Re: shapes-ISSUE-182 (Validation report): [Editorial] Clarifications need to section 3.0 from Holger Knublauch on 2016-10-06 (public-data-shapes-wg@w3.org from October 2016)

From: Holger Knublauch <holger@topquadrant.com>
Date: Thu, 6 Oct 2016 13:58:03 +1000
To: public-data-shapes-wg@w3.org
Message-ID: <850b0655-d2b5-f759-2b64-8f2744e92b15@topquadrant.com>
On 1/10/2016 11:23, Karen Coyle wrote:
>
>
> On 9/29/16 8:57 PM, Holger Knublauch wrote:
>>
>>
>> On 30/09/2016 1:40, RDF Data Shapes Working Group Issue Tracker wrote:
>>> shapes-ISSUE-182 (Validation report): [Editorial] Clarifications need
>>> to section 3.0
>>>
>>> http://www.w3.org/2014/data-shapes/track/issues/182
>>>
>>> Raised by: Karen Coyle
>>> On product:
>>>
>>> Section 3.0 on validation talks about the validation results, but
>>> doesn't explain clearly which properties are required and which are
>>> optional. It also should refer to the shapes graph as the source of
>>> the properties, not just to their appearance in the report. Some
>>> examples:
>>>
>>> "3.4.1.3 Value (sh:value)
>>>
>>> Validation results may have a value for the property sh:value pointing
>>> at a specific node that has caused the result."
>>>
>>> - it isn't clear if sh:value MUST be returned if sh:value is coded in
>>> the constraint, or if echoing back sThanh:value when it exists is 
>>> itself
>>> optional.
>>
>> I have added some prose into 3.4.3 to clarify how this property is
>> populated. I hope this clarifies that sh:value is not coded in the
>> constraint but is dynamically populated from the data graph.
>
> Thanks, Holger. However, I'd change the wording from:
>
> "Validation results may have a value for the property sh:value 
> pointing at a specific node that has caused the result. "
>
> to:
>
> "Validation results MAY include a property sh:value. The property 
> takes as its object the specific node in the data graph that caused 
> the result. This object can be any RDF term (IRI, literal, or blank 
> node)."
>
> Then I'd leave off the "for example" part, but it doesn't hurt anything.

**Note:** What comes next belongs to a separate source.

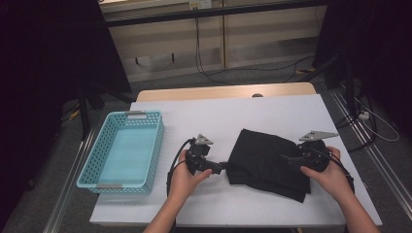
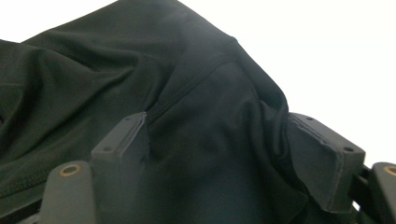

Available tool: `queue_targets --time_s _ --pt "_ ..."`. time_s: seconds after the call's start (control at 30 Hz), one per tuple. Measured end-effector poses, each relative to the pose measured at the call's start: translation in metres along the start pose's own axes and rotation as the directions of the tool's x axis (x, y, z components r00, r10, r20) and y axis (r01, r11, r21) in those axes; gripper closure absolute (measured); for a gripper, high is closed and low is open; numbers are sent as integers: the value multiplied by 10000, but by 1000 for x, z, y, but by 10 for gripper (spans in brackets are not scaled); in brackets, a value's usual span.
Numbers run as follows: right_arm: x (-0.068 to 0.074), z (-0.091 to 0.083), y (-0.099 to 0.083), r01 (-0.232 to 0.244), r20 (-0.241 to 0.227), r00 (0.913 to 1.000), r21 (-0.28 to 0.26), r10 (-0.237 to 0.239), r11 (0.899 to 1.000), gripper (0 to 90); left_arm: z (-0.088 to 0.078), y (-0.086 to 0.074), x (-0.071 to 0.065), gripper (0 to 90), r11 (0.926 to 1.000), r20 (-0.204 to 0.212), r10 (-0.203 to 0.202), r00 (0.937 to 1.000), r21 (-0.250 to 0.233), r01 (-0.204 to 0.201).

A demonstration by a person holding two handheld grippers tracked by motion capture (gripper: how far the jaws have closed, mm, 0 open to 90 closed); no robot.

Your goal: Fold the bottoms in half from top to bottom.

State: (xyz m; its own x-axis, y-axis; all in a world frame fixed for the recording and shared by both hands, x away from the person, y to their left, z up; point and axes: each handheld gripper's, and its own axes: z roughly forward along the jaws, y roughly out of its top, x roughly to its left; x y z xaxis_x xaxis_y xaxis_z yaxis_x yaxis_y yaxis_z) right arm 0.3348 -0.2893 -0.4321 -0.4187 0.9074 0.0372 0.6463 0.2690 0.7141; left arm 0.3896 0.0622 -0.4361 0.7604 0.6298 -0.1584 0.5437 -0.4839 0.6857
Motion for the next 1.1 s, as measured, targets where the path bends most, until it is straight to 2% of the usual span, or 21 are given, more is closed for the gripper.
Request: queue_targets --time_s 0.33,0.43,0.57,0.8,0.9,1.0,1.07,1.1 --pt "5 -1 3 88 -98 9999 -120 -89 9999 216 11 10 0 135 9998 -82 -17 10000 -215 15" --pt "8 -2 4 281 -166 9995 -312 -286 9991 219 11 13 -3 134 9986 -129 -107 9999 -529 100" --pt "12 -2 5 390 -263 9989 -345 -400 9986 223 15 12 -7 134 9994 -134 72 9999 -328 -76" --pt "15 0 4 597 -268 9978 -243 -603 9979 225 21 0 -18 148 9987 -118 446 9989 254 -443" --pt "14 0 3 623 -244 9977 -190 -628 9979 224 16 -2 -21 151 9989 -83 446 9990 164 -444" --pt "14 -1 3 562 -256 9981 -207 -568 9982 224 11 -5 -22 163 9998 59 198 9998 89 -199" --pt "14 -1 3 553 -254 9981 -229 -559 9982 224 11 -8 -24 179 9993 135 247 9996 270 -251" --pt "14 -1 4 552 -249 9981 -241 -558 9982 224 12 -9 -24 215 9988 158 311 9994 381 -316"
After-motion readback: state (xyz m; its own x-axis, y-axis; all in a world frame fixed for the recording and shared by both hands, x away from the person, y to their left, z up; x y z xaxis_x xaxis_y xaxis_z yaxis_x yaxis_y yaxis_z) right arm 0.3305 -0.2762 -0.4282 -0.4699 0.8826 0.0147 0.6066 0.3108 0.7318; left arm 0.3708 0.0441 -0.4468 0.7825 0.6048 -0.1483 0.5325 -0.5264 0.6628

A problem here is that the term "property" is overloaded.
1) "property" referring to the rdf:Property itself (which is my default 
understanding)
2) "property" referring to a specific object.
But for the latter we already have the term "property value" 
(abbreviated as "value"). In any case, a subject cannot include a property.

Furthermore, enumerating the three node kinds is redundant, because this 
is implied by the term "node".

Also, in the past when I had used MAY in all-caps, I received backlash 
because this is apparently not according to the predefined meaning of 
MAY in W3C specs. I have to confess I never understood when it's valid 
and when not.


>
> "pointing to" has the same problem as the "linking to" comment that 
> Peter first brought up. For this reason it may be best to use the 
> terminology of triples when speaking of relationships between the 
> components of triples, which are only defined positionally, not as 
> links or pointers.

Ok, using the triple-centric notation, I have tried to reformulate this to:

                         Validation results may have zero or one values 
for the property <code>sh:value</code>.
                         The <a>object</a> of a <a>triple</a> that has 
<code>sh:value</code> as its <a>predicate</a> and a validation result as 
its <a>subject</a> is the specific <a>node</a> that has caused the result.
                         For example, validation results produced as a 
result of a <code>sh:nodeKind</code> constraint use 
<code>sh:value</code> with the <a>value node</a> that does not have the 
correct node kind as its <a>object</a>,
                         while results produced due to a 
<code>sh:minCount</code> violation do not use <code>sh:value</code> 
because there is no individual node that could be mentioned.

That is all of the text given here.